## EXERCISE GOAL
This exercise asks for every line of the material that contains the word "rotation".

========================================

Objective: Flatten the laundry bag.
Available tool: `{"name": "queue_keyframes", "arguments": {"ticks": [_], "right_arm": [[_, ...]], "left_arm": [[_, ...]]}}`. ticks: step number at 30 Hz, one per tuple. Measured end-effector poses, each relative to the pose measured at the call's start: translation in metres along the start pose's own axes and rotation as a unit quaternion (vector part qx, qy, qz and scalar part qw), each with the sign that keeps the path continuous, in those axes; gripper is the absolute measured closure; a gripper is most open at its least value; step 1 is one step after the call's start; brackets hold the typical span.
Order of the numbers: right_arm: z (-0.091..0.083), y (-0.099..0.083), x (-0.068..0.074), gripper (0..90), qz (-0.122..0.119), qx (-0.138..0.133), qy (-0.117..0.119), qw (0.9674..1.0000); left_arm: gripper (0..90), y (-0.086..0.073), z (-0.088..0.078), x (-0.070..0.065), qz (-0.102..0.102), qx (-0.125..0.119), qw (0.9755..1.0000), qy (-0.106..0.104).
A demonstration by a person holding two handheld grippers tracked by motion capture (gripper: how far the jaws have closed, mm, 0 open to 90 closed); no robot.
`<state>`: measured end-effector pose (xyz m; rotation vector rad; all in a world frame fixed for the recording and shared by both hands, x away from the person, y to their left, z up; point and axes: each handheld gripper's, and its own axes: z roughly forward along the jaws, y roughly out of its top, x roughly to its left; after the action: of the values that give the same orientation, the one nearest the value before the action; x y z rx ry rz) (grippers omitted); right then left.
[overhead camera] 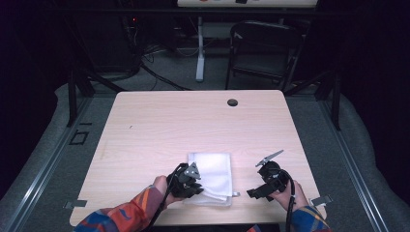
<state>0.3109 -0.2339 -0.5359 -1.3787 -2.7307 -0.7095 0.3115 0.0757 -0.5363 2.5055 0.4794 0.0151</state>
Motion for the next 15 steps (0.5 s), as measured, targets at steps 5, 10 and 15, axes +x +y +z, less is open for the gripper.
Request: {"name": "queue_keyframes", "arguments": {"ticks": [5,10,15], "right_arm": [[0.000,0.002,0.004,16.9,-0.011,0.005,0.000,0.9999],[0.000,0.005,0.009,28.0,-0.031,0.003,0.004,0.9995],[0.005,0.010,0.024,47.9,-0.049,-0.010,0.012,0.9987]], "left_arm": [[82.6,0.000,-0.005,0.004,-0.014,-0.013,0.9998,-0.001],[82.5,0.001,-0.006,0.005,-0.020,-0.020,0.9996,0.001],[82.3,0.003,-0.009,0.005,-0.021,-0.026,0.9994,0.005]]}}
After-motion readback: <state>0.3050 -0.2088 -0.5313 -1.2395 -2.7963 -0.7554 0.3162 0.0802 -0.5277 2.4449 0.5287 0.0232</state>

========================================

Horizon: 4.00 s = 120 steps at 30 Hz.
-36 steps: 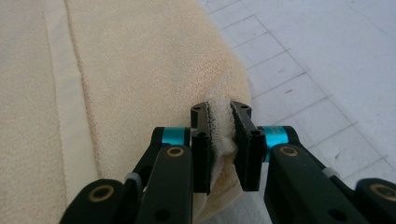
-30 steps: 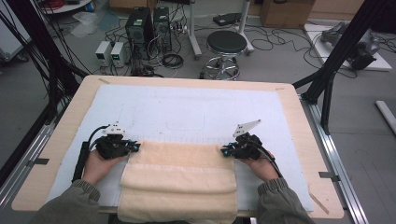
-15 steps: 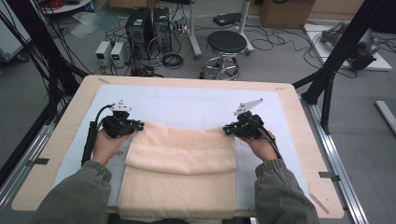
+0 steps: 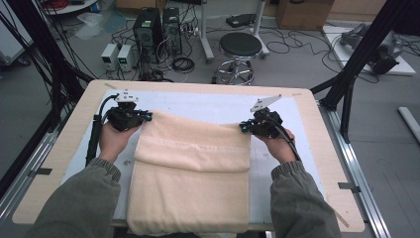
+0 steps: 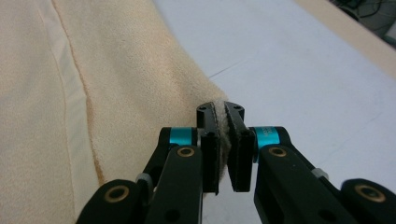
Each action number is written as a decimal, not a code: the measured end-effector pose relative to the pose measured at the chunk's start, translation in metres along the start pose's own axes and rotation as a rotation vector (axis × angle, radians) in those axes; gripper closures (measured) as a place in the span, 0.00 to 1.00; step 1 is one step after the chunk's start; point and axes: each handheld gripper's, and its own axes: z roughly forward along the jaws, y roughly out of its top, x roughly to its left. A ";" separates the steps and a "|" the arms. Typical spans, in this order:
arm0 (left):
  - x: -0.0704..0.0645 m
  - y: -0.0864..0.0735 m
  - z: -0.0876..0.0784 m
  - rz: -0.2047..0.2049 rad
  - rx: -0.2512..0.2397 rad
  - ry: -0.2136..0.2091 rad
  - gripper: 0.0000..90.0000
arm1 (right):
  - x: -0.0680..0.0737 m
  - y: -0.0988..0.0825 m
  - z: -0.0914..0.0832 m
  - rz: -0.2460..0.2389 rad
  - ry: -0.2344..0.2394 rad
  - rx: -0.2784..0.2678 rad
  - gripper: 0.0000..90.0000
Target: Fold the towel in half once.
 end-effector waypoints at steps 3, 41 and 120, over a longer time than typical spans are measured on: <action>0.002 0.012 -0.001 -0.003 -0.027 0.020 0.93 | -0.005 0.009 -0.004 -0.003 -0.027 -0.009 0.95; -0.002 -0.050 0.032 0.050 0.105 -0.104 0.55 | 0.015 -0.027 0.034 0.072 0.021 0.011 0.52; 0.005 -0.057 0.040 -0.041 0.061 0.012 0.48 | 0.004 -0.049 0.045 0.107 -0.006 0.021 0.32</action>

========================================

## SOLVED PROBLEM
Available tool: `{"name": "queue_keyframes", "arguments": {"ticks": [_], "right_arm": [[_, ...]], "left_arm": [[_, ...]]}}`. ticks: step number at 30 Hz, one per tuple. Measured end-effector poses, each relative to the pose measured at the call's start: translation in metres along the start pose's own axes and rotation as a unit quaternion (vector part qx, qy, qz and scalar part qw), each with the sign that keeps the path continuous, in those axes; gripper is the absolute measured closure; a gripper is most open at its least value; step 1 is one step after the call's start; brackets hold the typical span.
`<state>`: measured end-effector pose (xyz m; rotation vector rad; all in a world frame fixed for the recording and shared by both hands, x away from the person, y to their left, z up; point and axes: each handheld gripper's, and its own axes: z roughly forward along the jaws, y roughly out of its top, x roughly to its left; after the action: of the values that give the same orientation, the one nearest the value before the action; x y z rx ry rz) (grippers omitted); right then left.
Each action number is written as a decimal, not a code: the measured end-effector pose relative to the pose measured at the chunk's start, translation in metres along the start pose's own axes and rotation as a rotation vector (axis × angle, radians) in those axes; gripper closures (measured) as a place in the span, 0.00 to 1.00; step 1 is one step after the chunk's start; point and axes: each handheld gripper's, and its own axes: z roughly forward along the jaws, y roughly out of its top, x roughly to its left. A ";" separates the steps and a "|" the arms. Typical spans, in this order:

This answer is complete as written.